Bank lending to businesses and households continues to fall across most categories as the deleveraging process continues.
According to the latest Central Bank statistics, mortgages and household consumption lending were both down. However, deposits continue to rise.
During the boom years, Irish banks grew their balance sheets much quicker than their deposit books. Consequently their loan to deposit ratios ballooned to unsustainable levels. Over the past few years this has seen a huge run-down in loan books as they attempt to increase the size of their deposit books.
There are significant implications for the wider economy. The flow of credit to SMEs remains constrained.
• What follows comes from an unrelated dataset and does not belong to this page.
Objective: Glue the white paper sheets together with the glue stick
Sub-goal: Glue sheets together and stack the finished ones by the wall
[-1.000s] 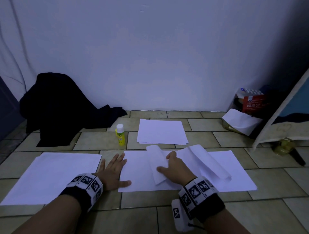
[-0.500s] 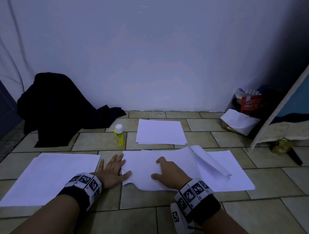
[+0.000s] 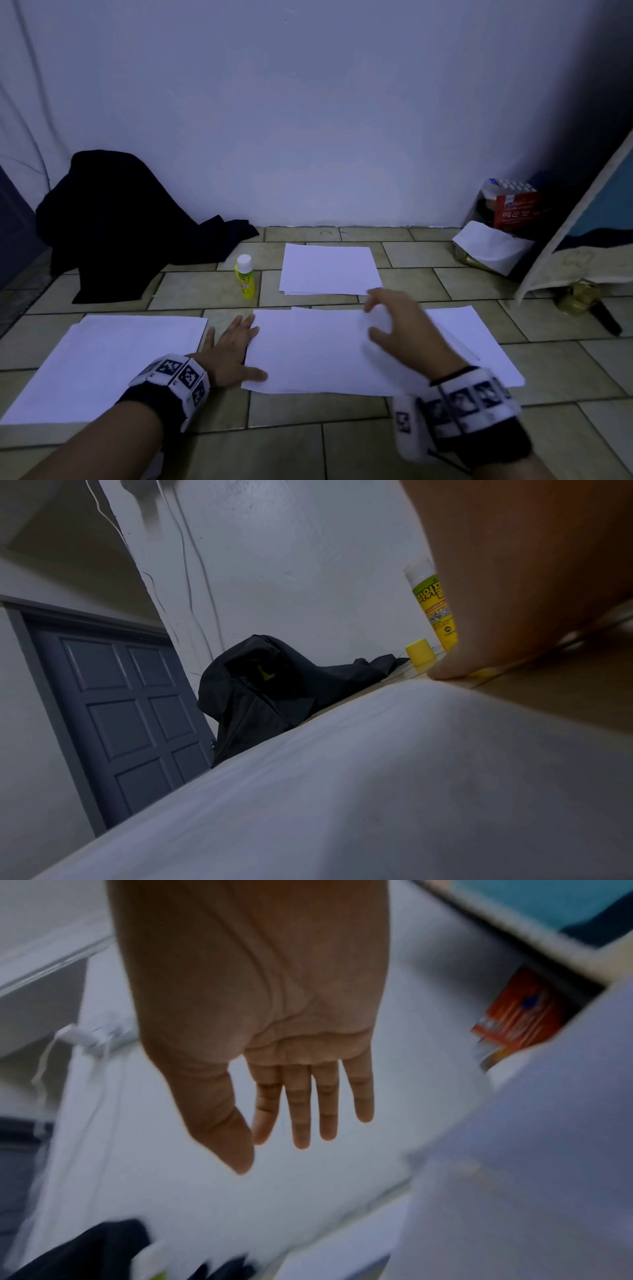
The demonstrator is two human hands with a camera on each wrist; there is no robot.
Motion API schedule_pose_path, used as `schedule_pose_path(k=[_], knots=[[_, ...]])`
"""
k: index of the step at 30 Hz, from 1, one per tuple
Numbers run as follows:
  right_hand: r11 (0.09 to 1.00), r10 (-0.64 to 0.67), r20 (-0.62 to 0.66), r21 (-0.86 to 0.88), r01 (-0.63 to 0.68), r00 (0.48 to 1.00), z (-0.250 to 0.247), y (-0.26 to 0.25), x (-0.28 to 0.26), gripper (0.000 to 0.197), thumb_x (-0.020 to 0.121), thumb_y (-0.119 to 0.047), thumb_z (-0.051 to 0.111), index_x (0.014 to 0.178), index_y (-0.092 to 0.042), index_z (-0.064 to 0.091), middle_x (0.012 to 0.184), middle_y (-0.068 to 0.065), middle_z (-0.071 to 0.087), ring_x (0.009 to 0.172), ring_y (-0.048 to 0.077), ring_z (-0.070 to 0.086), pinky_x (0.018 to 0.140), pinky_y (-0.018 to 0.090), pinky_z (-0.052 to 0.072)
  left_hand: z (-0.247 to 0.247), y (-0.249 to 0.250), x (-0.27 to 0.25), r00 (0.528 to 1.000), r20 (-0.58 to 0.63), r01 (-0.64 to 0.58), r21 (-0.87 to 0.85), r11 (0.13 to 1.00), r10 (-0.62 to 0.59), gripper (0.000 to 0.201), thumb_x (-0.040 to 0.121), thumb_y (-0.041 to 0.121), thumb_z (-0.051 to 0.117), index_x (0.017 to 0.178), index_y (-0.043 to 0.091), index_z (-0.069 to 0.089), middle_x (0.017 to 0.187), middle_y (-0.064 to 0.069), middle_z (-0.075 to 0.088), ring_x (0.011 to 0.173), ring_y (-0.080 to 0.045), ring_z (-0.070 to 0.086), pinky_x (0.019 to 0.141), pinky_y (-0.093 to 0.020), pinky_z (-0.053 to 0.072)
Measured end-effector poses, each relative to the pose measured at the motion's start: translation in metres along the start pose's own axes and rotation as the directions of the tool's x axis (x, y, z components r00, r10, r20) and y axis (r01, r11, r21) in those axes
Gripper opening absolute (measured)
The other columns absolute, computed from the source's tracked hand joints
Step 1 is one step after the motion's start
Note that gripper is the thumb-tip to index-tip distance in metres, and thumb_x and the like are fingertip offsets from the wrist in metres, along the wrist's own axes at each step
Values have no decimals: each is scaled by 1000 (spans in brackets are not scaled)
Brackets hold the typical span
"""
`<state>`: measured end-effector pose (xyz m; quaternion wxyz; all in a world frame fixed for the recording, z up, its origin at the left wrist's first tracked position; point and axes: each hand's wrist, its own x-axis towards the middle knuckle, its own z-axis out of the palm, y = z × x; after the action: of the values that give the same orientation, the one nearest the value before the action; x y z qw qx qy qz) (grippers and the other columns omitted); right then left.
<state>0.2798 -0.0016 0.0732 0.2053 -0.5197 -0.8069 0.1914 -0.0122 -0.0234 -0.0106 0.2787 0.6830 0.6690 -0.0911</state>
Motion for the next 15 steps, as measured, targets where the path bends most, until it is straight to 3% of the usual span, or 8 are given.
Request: schedule_pose_path(k=[2,5,7,9,11,15], knots=[[983,35,14,-178,-32,999,-28,19,-6,30,75,-11,68,83,-33,50,131,-4,51,124,19,41,92,22,27,0,0,0,1000,7,-2,2,1000,2,96,88,57,56,154,16,-1,159,5,-22,146,-13,-20,117,-48,-14],[908,207,124,-393,-143,970,-45,54,-15,30,78,-16,69,77,-42,52,142,-6,41,132,18,36,104,32,29,0,1,0,1000,17,-6,5,1000,6,97,89,57,55,154,14,-3,159,4,-22,146,-13,-21,116,-48,-14],[919,234,137,-355,-172,963,-42,77,-17,36,79,-9,65,74,-44,55,137,-3,47,128,16,43,101,27,33,0,0,-1,1000,16,-6,9,1000,6,97,89,57,55,154,14,-3,159,3,-22,146,-14,-21,116,-48,-14],[940,237,66,-269,-212,969,-39,96,-18,47,80,0,60,70,-45,53,119,0,61,113,17,55,84,22,37,0,0,-1,1000,15,-6,13,1000,6,97,89,57,55,154,14,-3,159,3,-22,146,-14,-21,116,-48,-14],[935,273,-50,-222,-277,961,-36,110,-16,46,83,4,55,72,-41,57,105,3,68,93,18,62,71,23,40,0,0,-1,1000,13,-8,13,1000,8,97,89,57,55,154,14,-3,159,3,-22,146,-14,-21,115,-48,-14],[905,377,-205,-124,-406,903,-34,128,-13,36,87,4,51,82,-28,67,96,8,70,81,21,61,68,26,42,0,1,-1,1000,19,-7,8,1000,7,97,89,57,54,154,14,-4,159,4,-23,145,-14,-22,115,-48,-15]])
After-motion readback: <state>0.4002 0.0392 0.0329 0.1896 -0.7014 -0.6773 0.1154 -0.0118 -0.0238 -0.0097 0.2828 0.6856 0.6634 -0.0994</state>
The total amount of lending by domestic banks to the SME sector at the end of September was €72.5bn, a 0.9% drop on the previous quarter and a 2.7% decline on the year. Excluding the financial intermediation sector, the total amount of lending to the SME sector at the end of September was €59.8bn, which was down €518m on the previous quarter and down €2.5bn, or -4.1%, over the past year.
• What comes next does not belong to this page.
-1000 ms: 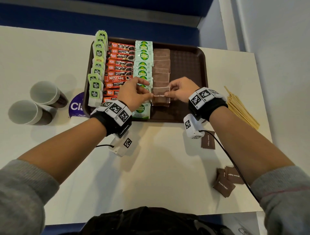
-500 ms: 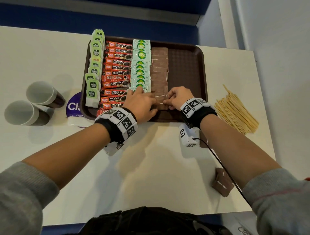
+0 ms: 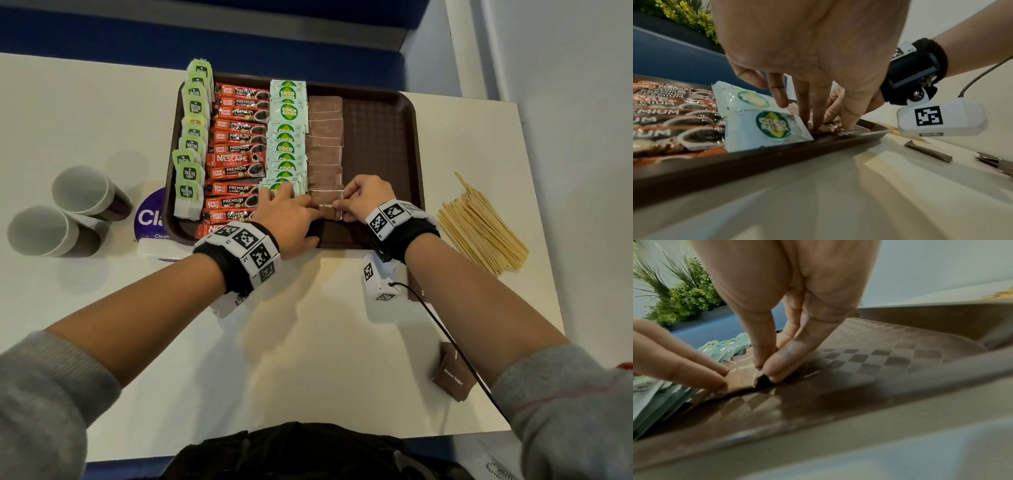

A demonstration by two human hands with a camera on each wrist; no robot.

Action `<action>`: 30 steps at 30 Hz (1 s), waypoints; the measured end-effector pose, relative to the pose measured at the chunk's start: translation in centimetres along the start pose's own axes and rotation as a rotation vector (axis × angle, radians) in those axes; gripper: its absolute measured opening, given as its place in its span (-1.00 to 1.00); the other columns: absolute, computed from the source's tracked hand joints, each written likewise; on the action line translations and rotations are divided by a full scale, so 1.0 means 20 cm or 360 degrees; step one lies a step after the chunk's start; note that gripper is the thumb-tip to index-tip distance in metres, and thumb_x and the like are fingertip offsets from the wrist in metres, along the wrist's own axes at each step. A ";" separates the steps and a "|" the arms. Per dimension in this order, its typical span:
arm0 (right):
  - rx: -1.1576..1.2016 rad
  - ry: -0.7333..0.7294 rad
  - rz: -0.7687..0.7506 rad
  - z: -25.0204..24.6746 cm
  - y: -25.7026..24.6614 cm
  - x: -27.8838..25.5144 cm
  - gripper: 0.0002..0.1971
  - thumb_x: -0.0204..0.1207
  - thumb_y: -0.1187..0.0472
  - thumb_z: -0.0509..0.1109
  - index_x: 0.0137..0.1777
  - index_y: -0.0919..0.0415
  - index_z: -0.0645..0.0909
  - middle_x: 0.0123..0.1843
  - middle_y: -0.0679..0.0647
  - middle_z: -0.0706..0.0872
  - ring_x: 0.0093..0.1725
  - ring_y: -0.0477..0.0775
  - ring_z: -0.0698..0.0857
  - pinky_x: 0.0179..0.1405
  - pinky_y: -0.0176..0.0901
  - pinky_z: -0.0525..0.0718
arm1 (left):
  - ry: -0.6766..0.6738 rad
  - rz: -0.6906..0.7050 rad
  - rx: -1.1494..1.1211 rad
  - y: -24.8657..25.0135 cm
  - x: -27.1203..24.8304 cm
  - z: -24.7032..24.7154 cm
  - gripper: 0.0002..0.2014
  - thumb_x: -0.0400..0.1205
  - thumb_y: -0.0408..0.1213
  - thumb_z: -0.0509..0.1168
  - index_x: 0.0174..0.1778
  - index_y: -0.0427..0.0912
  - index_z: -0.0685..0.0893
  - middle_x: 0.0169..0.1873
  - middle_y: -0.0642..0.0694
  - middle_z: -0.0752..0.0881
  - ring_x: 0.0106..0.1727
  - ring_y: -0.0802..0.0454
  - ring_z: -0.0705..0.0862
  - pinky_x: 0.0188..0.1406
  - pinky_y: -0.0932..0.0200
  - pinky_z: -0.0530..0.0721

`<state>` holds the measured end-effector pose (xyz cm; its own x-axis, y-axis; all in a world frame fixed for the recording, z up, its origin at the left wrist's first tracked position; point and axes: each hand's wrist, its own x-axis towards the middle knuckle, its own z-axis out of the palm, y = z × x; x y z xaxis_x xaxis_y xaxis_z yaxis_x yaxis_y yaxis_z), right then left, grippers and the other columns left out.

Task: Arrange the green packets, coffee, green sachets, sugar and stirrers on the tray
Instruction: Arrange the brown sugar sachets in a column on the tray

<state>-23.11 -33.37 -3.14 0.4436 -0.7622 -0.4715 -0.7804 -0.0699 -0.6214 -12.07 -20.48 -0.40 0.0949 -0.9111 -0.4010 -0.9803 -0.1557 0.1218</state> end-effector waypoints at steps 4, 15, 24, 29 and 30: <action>-0.0042 0.0001 -0.0023 0.01 0.00 0.00 -0.78 0.37 0.21 0.59 -0.23 0.11 0.55 -0.43 -0.07 0.65 -0.55 -0.17 0.68 -0.34 -0.29 0.74 | -0.0001 -0.0006 -0.0004 0.00 0.00 0.00 -0.49 0.61 0.12 0.19 0.52 0.22 0.39 0.46 0.10 0.45 0.37 -0.16 0.30 0.25 -0.14 0.31; -0.0043 0.0127 -0.0092 -0.14 -0.04 -0.09 -0.78 0.41 0.11 0.55 -0.07 0.18 0.61 -0.34 -0.02 0.68 -0.35 0.01 0.78 -0.28 -0.23 0.78 | 0.0163 -0.0055 -0.0231 0.02 -0.02 -0.06 -0.54 0.59 0.06 0.26 0.44 0.18 0.47 0.31 0.04 0.57 0.33 -0.15 0.34 0.24 -0.10 0.30; -0.0488 -0.0001 -0.0071 -0.44 0.22 -0.30 -0.80 0.34 0.13 0.59 -0.09 0.11 0.67 -0.33 -0.12 0.60 -0.20 -0.05 0.63 -0.35 -0.35 0.48 | 0.0110 0.0192 -0.0343 0.39 0.04 -0.07 -0.45 0.54 0.03 0.35 0.47 0.08 0.43 0.35 -0.01 0.57 0.33 -0.14 0.40 0.30 -0.05 0.37; -0.0612 -0.0108 0.0162 -0.56 0.46 -0.41 -0.71 0.28 0.14 0.63 -0.02 0.12 0.69 -0.09 -0.01 0.66 0.00 0.05 0.66 -0.10 -0.19 0.57 | -0.0060 0.0378 -0.0520 0.63 0.08 0.01 -0.44 0.54 -0.11 0.42 0.46 -0.07 0.45 0.34 -0.10 0.57 0.34 -0.12 0.51 0.31 -0.02 0.50; -0.0636 -0.0116 0.0195 -0.58 0.50 -0.44 -0.67 0.28 0.14 0.64 0.03 0.14 0.68 -0.06 -0.01 0.65 0.02 0.05 0.66 -0.04 -0.16 0.59 | -0.0080 0.0400 -0.0492 0.68 0.09 0.02 -0.43 0.54 -0.12 0.43 0.47 -0.06 0.43 0.36 -0.10 0.55 0.35 -0.12 0.50 0.31 -0.03 0.50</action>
<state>-39.98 -34.90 1.97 0.3560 -0.7337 -0.5788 -0.9323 -0.2368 -0.2733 -25.26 -24.03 0.18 -0.1577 -0.9168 -0.3670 -0.8727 -0.0445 0.4862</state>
Loans to non-construction and non-financial companies fell by 4.9% in the 12 months to the end of September.
The Irish Banking Federation (IBF) blames the low levels of lending on the lack of demand as SMEs struggle with already high debt levels. The Central Bank has issued a number of reports this year which found that low levels of lending can be attributed to a reluctance by banks to extend credit and, even when loans are sanctioned, they have punitive interest rates.
The housing market continues to struggle as mortgage lending remains at historically low levels. Loans for house purchases were down 0.45 over the quarter and 1.9% over the year. That is the eleventh quarterly decline in mortgage lending in a row.
Standard variable rate, tracker rates and mortgages with a fixed rate up to one year made up 90% of the outstanding mortgages at the end of September. Tracker mortgages accounted for 49% of all mortgages issued by domestic banks.
Tracker mortgages are a source of huge problems for the bank as they generate a lower rate of return than the cost of funding. They are one of the main barriers to the sector’s return to profitability.
Personal lending stood at €17.6bn at the end of September, which was down 9.5% over the past year.